Quote Originally Posted by vidgil View Post
The director must have been gay. It would be fine to have a gay main character... but they really hit you over the head with it! He literally stopped making out with his girlfriend to go sleep in the same room as his male friend, and his male friend is even like "ummm why are you here and not with your GF" hahaha. It really seemed the main purpose of the movie was to be very gay.
It was directed by Jack Sholder who idolized Jean Renoir (son of the famous painter Pierre-Auguste Renoir) both Sholder and Renoir directed many movies I've neither seen nor heard tell of. Jack Sholder has a son, so he may or may not be gay, but I find that most folks in the horror movie genre are the politically aware subversive type....see George Romero for example or John Carpenter. So that is probably why Jack Sholder got into directing Nightmare on Elm Street 2 and with the...well you can hardly call them undertones of homosexuality now can you?

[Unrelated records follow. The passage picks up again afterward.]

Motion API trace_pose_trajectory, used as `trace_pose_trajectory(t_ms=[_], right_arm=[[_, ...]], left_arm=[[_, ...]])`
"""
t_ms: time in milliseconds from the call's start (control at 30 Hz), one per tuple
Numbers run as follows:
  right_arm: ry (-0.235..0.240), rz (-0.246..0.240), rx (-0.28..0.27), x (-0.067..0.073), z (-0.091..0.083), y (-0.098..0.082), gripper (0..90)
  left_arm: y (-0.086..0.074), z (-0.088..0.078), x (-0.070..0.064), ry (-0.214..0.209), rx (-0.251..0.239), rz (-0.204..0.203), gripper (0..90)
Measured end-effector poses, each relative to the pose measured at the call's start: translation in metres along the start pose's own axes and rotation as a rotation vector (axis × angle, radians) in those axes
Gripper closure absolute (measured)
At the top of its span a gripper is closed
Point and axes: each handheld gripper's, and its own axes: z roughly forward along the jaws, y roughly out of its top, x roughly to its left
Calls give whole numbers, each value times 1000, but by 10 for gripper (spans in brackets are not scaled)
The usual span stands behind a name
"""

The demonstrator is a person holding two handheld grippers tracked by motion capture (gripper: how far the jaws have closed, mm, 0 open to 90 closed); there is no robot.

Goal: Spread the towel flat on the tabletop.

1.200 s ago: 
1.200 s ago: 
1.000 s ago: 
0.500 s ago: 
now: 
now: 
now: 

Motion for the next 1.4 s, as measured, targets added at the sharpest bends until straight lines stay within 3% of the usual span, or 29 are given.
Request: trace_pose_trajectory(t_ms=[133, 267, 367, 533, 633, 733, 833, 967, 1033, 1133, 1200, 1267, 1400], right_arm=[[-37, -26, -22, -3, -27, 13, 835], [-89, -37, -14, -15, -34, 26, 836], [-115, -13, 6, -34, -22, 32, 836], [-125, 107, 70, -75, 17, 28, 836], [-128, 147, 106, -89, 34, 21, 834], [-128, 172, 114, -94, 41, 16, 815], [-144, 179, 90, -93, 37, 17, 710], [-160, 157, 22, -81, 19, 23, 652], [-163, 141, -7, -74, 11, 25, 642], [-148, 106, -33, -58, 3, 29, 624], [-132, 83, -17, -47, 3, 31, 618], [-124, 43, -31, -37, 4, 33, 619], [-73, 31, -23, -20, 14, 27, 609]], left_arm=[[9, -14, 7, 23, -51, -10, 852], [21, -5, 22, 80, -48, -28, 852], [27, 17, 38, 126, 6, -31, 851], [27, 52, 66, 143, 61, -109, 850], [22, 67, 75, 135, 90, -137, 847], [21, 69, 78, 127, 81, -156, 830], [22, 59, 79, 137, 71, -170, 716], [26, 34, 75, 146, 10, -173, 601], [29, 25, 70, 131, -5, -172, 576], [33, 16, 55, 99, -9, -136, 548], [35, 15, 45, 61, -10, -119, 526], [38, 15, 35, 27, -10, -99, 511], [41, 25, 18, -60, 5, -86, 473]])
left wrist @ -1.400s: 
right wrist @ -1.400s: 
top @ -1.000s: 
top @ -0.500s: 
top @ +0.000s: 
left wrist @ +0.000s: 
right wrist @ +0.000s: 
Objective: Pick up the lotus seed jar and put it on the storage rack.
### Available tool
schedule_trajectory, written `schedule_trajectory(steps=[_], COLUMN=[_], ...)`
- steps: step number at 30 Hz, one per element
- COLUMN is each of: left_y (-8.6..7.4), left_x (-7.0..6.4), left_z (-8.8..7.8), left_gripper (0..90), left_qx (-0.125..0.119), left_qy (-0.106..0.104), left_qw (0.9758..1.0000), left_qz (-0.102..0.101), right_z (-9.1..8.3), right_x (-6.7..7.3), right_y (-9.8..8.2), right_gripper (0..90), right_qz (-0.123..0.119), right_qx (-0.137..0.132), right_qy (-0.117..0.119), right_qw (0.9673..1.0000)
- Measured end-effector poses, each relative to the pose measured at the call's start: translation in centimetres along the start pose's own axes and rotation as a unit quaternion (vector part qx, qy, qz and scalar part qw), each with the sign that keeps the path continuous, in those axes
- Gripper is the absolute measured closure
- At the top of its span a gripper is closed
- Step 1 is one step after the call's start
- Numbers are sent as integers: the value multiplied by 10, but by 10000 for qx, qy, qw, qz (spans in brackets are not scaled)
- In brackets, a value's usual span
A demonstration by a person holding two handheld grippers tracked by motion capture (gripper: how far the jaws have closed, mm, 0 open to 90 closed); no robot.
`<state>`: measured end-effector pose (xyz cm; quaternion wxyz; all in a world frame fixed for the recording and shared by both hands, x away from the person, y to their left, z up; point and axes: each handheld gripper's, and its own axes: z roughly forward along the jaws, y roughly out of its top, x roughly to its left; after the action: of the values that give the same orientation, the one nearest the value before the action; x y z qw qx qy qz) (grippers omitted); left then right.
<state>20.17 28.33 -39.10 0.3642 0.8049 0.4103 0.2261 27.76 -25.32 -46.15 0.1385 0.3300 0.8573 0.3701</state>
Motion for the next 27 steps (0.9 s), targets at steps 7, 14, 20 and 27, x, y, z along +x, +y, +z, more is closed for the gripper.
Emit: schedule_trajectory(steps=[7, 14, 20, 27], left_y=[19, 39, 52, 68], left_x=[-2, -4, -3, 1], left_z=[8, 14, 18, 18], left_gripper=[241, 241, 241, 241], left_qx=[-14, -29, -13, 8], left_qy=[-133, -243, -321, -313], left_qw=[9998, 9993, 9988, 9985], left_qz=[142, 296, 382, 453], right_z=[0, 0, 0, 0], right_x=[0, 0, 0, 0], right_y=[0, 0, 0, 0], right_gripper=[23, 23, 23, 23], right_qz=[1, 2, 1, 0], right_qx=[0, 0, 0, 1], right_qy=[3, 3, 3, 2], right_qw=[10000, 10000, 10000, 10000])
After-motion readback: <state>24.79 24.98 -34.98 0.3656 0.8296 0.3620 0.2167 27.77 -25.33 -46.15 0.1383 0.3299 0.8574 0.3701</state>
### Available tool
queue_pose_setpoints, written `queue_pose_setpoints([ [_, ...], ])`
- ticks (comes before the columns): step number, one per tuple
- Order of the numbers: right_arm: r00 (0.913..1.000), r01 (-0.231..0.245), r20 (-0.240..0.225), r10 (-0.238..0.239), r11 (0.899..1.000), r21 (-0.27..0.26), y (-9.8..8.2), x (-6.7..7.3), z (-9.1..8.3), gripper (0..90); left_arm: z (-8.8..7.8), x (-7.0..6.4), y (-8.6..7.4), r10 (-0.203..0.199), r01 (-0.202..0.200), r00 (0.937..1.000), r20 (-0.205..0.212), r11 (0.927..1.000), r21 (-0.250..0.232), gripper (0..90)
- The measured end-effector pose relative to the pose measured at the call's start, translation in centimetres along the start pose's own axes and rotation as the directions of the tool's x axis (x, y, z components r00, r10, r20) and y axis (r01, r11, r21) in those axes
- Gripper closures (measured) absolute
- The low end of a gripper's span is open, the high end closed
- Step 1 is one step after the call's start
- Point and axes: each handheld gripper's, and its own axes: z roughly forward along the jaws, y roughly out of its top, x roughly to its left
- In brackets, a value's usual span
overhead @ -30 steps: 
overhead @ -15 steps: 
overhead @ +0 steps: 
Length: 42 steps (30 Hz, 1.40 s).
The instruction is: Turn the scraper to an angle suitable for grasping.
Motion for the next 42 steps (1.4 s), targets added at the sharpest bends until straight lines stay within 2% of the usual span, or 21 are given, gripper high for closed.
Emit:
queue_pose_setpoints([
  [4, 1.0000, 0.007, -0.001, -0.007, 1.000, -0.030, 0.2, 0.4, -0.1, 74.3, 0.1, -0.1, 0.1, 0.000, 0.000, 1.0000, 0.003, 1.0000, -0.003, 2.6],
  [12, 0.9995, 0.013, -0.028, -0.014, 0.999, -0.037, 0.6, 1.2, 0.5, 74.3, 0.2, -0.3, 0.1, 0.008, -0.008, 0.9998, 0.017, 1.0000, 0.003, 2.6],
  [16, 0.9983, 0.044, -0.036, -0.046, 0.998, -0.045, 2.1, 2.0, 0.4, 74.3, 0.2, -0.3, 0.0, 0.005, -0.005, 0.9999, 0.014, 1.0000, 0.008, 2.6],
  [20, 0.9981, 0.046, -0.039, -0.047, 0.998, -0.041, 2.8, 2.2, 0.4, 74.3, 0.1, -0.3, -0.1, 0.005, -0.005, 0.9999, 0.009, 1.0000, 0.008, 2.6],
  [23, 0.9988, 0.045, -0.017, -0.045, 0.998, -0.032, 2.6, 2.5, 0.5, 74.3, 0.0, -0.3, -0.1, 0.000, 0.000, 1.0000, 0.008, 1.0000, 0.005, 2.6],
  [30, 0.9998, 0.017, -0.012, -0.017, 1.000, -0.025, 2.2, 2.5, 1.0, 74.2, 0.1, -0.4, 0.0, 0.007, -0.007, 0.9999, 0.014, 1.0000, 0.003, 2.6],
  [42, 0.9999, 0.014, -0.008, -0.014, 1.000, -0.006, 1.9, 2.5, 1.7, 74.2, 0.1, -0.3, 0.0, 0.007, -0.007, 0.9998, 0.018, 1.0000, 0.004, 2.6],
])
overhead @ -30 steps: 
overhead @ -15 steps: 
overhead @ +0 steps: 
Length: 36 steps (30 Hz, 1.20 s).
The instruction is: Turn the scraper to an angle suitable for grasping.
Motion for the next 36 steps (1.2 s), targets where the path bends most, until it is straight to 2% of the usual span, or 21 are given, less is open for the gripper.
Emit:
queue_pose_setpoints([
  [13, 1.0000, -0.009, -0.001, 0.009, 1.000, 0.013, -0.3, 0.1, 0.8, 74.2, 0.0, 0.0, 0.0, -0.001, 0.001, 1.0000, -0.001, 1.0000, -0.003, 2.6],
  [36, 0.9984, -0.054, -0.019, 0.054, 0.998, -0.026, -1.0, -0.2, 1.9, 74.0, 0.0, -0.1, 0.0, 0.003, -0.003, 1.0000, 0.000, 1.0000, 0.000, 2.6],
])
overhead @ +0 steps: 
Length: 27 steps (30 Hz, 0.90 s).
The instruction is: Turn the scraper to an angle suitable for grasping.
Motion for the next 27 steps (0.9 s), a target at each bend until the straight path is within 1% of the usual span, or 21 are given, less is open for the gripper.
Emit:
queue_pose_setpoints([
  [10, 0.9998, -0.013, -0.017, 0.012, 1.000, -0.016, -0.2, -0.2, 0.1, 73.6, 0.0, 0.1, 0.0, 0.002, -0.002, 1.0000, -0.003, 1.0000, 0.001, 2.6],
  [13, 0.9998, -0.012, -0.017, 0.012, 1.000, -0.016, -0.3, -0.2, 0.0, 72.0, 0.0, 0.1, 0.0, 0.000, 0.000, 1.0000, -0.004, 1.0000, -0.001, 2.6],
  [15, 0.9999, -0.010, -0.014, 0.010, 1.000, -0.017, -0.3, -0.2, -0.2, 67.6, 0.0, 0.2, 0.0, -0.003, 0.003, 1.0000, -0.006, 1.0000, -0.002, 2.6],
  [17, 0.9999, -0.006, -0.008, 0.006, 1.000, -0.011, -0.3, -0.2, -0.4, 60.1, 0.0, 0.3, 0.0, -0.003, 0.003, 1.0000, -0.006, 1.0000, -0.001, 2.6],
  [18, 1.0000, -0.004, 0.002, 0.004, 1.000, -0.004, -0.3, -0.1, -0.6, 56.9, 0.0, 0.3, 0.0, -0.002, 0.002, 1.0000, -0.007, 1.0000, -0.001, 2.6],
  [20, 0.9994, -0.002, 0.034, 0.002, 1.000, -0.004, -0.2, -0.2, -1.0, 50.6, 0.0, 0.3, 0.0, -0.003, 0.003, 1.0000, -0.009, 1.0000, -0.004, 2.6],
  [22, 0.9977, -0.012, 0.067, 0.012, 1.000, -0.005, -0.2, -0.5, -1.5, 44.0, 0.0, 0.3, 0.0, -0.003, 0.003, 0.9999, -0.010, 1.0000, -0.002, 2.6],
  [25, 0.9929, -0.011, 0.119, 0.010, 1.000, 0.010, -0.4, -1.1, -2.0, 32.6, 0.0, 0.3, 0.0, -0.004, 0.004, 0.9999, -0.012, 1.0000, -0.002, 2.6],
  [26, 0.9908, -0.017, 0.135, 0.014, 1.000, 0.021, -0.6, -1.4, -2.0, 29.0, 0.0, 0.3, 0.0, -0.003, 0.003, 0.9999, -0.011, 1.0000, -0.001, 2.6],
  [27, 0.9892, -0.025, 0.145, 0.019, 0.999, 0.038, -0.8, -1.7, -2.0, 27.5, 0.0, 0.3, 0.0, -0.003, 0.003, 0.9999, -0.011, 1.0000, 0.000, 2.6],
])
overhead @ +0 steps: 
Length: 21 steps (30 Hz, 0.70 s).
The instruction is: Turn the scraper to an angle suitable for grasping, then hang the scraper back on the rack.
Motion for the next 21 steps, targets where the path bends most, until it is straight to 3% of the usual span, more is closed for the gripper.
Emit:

But with that being the case, I mean in the 1980's people were still of the belief that Elton John, Freddy Mercury, Rob Halford, et al were straight so now'a'days the gayness of that movie is really just wide open and out front but in the 1980's I guess that passed for "subtle".

I believe that Sholder used the gay angle with the lead character to parallel with Freddy Kruger living inside the gay character which is to say at that time it was not all that acceptable to be super gay out in public and so lots of gay people I guess figured they had something wrong with them, had to hide their true selves away from the public.....you know that kind of hamfisted political commentary.


It was an interesting take on the movie to say the least.